The International Astronomical Union’s Minor Planet Center has announced that scientists have discovered an additional 20 moons orbiting Saturn, giving it the most satellites of any planetary body in our solar system. An observing team that included Scott Sheppard of the Carnegie Institution for Science, David Jewitt of University of California, Los Angeles (UCLA), and Jan Kleyna of the University of Hawaii discovered the new moons using data from the Subaru telescope on Maunakea, Hawaii. The researchers used a computer algorithm to link the data through time and confirm that the moons were indeed reliably orbiting Saturn.
The additional 20 moons orbiting Saturn brings its grand total to 82, three more than second-place Jupiter. The moons are tiny at just 3 miles across and all of them circle the planet from relatively far away. Seventeen of the moons have retrograde orbits, meaning their movement is opposite of the planet’s rotation around its axis. The other three orbit in prograde – the same direction that Saturn rotates in.

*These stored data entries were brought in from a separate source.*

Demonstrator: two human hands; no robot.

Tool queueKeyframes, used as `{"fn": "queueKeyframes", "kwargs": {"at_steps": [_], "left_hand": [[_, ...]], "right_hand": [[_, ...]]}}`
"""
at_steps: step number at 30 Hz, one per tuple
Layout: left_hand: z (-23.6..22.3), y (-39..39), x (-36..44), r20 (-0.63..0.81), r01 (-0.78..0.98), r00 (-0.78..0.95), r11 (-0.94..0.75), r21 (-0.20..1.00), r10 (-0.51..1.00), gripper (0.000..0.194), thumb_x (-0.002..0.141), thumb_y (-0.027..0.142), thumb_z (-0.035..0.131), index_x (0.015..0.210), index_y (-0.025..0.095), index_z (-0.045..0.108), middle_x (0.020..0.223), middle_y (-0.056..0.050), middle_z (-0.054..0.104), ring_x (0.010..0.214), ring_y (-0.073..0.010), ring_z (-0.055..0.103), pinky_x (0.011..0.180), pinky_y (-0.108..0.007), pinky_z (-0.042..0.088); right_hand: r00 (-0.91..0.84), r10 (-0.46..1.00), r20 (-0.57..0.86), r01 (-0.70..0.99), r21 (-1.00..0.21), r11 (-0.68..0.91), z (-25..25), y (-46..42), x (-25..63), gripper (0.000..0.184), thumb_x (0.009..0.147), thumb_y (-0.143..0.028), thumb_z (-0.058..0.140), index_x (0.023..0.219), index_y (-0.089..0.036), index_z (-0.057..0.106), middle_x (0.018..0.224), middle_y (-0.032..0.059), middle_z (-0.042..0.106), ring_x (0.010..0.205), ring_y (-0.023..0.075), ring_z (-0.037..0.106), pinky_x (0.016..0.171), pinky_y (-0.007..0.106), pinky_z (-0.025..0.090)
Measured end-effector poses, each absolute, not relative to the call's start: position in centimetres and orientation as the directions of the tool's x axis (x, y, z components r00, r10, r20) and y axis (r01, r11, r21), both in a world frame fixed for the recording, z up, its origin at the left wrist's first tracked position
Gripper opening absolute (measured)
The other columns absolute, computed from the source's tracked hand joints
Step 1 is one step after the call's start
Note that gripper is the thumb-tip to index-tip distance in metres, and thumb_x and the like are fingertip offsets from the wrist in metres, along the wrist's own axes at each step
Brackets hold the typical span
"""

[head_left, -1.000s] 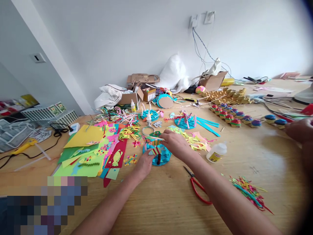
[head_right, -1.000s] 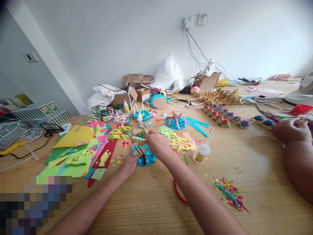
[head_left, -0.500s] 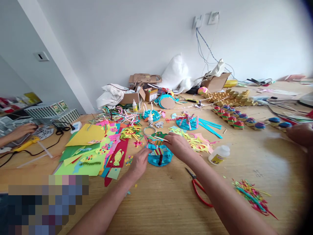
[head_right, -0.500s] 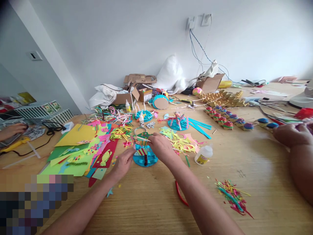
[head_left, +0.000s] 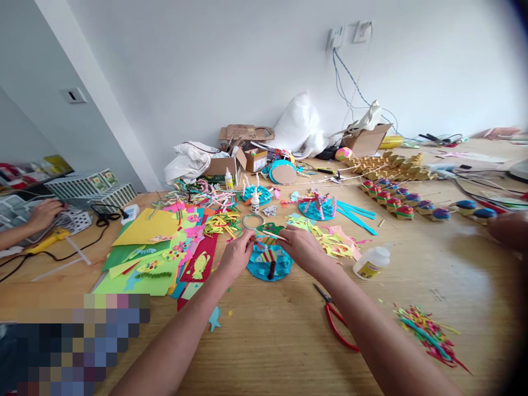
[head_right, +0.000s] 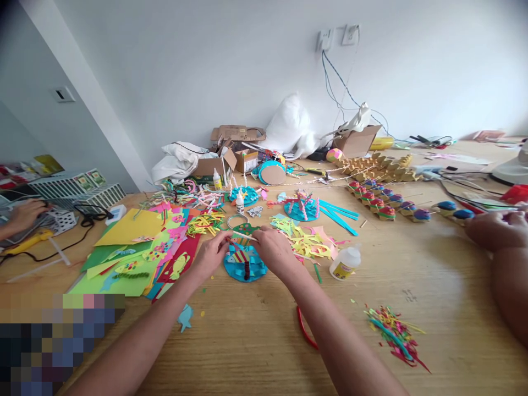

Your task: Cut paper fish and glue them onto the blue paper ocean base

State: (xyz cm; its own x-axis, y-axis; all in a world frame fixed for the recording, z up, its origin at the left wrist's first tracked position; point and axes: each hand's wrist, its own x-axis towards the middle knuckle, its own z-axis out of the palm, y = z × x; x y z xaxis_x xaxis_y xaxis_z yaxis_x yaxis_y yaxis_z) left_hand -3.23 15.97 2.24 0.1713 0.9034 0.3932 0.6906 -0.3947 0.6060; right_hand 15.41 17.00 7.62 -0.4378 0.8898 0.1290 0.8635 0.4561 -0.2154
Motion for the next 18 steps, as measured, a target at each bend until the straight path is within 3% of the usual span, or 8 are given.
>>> {"fn": "queueKeyframes", "kwargs": {"at_steps": [10, 18], "left_hand": [[1.2, 16.1, -3.2, 0.444, 0.621, 0.172, -0.446, 0.644, 0.879, 0.032, 0.08, 0.003, 0.045, 0.106, 0.019, 0.052, 0.094, -0.005, 0.066, 0.073, -0.0143, 0.063, 0.065, -0.024, 0.049], [1.2, 15.6, -3.3, 0.443, 0.621, 0.145, -0.43, 0.655, 0.885, 0.03, 0.08, 0.004, 0.044, 0.105, 0.02, 0.053, 0.087, -0.003, 0.066, 0.075, -0.0146, 0.063, 0.066, -0.024, 0.05]], "right_hand": [[-0.415, 0.901, 0.126, 0.88, -0.195, 0.433, 8.0, 16.9, 15.0, 0.025, 0.086, -0.028, 0.041, 0.081, -0.019, 0.064, 0.082, 0.0053, 0.061, 0.076, 0.0148, 0.057, 0.061, 0.023, 0.031], [-0.404, 0.906, 0.128, 0.887, -0.189, 0.422, 7.7, 17.1, 15.0, 0.024, 0.086, -0.027, 0.042, 0.081, -0.019, 0.063, 0.083, 0.0054, 0.062, 0.077, 0.0149, 0.057, 0.062, 0.023, 0.032]]}}
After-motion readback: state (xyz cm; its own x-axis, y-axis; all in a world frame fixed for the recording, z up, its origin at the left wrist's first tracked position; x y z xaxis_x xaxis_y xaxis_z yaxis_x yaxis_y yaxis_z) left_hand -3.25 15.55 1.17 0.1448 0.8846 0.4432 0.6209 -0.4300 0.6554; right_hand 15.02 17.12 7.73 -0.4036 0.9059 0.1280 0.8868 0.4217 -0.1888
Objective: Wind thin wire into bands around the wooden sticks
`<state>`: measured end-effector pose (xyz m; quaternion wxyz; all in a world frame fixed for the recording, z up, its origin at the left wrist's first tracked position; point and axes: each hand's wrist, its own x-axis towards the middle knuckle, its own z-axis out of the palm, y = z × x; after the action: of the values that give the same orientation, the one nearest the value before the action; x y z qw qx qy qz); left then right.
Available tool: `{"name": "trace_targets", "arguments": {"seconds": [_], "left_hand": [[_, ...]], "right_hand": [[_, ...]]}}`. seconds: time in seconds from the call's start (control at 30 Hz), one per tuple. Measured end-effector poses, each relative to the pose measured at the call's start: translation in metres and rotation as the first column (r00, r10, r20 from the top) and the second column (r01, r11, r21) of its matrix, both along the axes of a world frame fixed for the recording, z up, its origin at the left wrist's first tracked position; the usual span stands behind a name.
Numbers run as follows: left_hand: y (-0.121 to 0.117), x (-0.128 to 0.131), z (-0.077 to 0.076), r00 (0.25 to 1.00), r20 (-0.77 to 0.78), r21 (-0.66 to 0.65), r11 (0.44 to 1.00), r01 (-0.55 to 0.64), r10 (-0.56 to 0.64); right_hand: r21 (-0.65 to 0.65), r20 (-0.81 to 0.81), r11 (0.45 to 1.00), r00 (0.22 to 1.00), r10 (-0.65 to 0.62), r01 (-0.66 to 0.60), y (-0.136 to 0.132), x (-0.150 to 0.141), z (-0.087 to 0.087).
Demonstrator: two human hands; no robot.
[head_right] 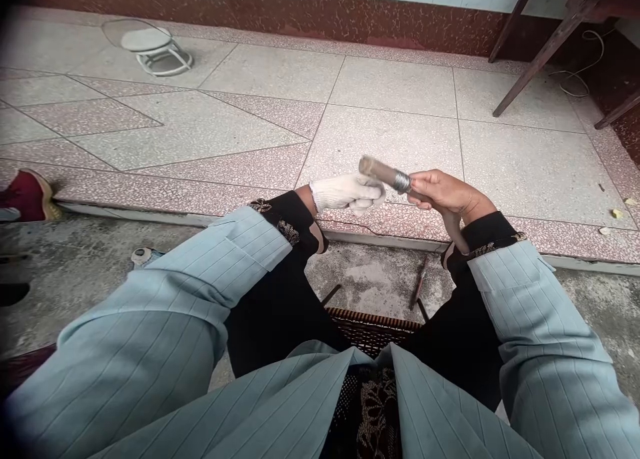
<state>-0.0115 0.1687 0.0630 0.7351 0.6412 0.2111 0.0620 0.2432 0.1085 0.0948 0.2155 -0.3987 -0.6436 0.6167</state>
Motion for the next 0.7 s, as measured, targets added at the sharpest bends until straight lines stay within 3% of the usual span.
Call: {"name": "trace_targets", "arguments": {"seconds": [0.13, 0.27, 0.33, 0.47, 0.6, 0.7], "left_hand": [[0.009, -0.002, -0.008, 0.989, -0.129, 0.166, 0.982, 0.093, -0.072], [0.012, -0.004, -0.013, 0.962, -0.222, 0.19, 0.96, 0.203, -0.159], [0.011, -0.003, -0.011, 0.949, -0.278, 0.21, 0.954, 0.212, -0.15], [0.008, -0.001, -0.007, 0.938, -0.324, 0.243, 0.948, 0.206, -0.121], [0.01, -0.002, -0.008, 0.971, -0.241, 0.223, 0.973, 0.052, 0.003], [0.011, -0.003, -0.011, 0.978, -0.209, 0.162, 0.987, 0.006, 0.028]], "right_hand": [[-0.073, 0.186, 0.932, 0.913, 0.363, -0.355, 0.0, 0.003, 0.003], [-0.111, 0.371, 0.886, 0.808, 0.457, -0.45, 0.004, -0.001, -0.006], [-0.089, 0.512, 0.903, 0.759, 0.403, -0.419, 0.007, -0.004, -0.01], [0.056, 0.749, 0.951, 0.642, 0.161, -0.304, 0.009, -0.008, -0.009], [0.225, 0.832, 0.951, 0.55, -0.075, -0.211, 0.008, -0.008, -0.007], [0.251, 0.843, 0.943, 0.528, -0.103, -0.216, 0.007, -0.004, -0.009]]}}
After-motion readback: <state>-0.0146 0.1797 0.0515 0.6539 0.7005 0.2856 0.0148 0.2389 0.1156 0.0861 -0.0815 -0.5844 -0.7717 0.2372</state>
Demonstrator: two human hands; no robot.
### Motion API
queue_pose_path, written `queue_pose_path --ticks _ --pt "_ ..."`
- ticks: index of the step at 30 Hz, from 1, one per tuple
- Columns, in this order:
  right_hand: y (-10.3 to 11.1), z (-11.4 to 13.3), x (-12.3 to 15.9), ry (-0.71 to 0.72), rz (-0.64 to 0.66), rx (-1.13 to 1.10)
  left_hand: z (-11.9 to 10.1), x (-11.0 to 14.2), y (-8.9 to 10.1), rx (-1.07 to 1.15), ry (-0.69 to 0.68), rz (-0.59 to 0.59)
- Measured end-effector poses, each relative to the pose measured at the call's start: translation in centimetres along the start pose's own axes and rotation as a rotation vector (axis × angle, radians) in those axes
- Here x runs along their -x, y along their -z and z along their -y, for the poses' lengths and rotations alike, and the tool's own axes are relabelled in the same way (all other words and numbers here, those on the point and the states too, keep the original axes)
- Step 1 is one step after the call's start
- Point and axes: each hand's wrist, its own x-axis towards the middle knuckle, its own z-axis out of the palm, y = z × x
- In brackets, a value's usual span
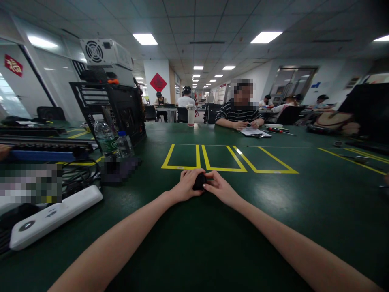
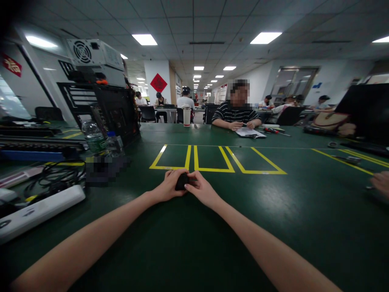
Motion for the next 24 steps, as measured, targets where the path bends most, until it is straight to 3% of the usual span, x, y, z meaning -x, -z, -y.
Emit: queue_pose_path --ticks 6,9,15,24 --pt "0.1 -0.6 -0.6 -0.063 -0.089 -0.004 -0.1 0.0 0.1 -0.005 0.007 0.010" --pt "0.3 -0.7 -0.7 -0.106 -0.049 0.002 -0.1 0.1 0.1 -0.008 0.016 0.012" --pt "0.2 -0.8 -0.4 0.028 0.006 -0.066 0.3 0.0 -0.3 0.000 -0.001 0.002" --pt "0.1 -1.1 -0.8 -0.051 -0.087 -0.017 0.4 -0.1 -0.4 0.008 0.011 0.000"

Two of the prograde moons take about two years to travel once around the ringed planet. Seventeen of the moons take about three years to circle the gas giant. Saturn’s farthest known moon takes about 5.3 years to make the full trip around the planet.
The outer moons in the new observations appear to be grouped into three distinct clusters, based on the angles at which they orbit the planet. The researchers believe that the members of each cluster probably originated from the same source, likely a big parent body that fragmented from a collision. Those bodies could have been distinct moons or outside objects such as passing asteroids.
These collisions may have happened as Saturn was in the process of forming, when a cloud of dust and gas surrounded the planet. In most cases, these bodies would have ended up spiraling into the planet and becoming part of it. Dr. Sheppard explained, “Most objects would spiral into the planet and help form the planet itself. But we think these objects were captured right when the gas and dust started dissipating. So they were captured into orbits around the planet rather than falling into the planet.”
Sheppard has invited the public to suggest names for the new moons in a contest. The moons must be named after giants from Norse, Gallic, or Inuit mythology, corresponding to the three different clusters.